=== Section Start ===
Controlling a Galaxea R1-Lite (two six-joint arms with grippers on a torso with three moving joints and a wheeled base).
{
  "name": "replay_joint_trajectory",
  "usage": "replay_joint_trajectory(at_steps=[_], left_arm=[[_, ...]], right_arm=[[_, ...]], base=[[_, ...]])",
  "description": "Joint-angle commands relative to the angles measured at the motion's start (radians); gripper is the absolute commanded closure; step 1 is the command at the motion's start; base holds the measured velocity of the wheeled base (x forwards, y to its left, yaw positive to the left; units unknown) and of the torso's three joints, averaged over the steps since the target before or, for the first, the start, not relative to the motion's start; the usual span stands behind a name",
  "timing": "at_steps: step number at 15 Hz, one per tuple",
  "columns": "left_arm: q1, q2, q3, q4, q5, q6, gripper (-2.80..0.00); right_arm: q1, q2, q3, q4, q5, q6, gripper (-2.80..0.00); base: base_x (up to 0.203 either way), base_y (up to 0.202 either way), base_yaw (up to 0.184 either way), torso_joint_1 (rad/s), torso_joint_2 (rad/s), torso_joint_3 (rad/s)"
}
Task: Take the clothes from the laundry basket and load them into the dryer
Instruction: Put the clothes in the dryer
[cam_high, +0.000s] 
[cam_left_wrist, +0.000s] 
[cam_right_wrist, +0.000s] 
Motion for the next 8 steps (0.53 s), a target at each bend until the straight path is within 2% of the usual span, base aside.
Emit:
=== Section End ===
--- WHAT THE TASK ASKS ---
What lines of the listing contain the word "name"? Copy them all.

--- EXPECTED OUTPUT ---
  "name": "replay_joint_trajectory",
  "description": "Joint-angle commands relative to the angles measured at the motion's start (radians); gripper is the absolute commanded closure; step 1 is the command at the motion's start; base holds the measured velocity of the wheeled base (x forwards, y to its left, yaw positive to the left; units unknown) and of the torso's three joints, averaged over the steps since the target before or, for the first, the start, not relative to the motion's start; the usual span stands behind a name",

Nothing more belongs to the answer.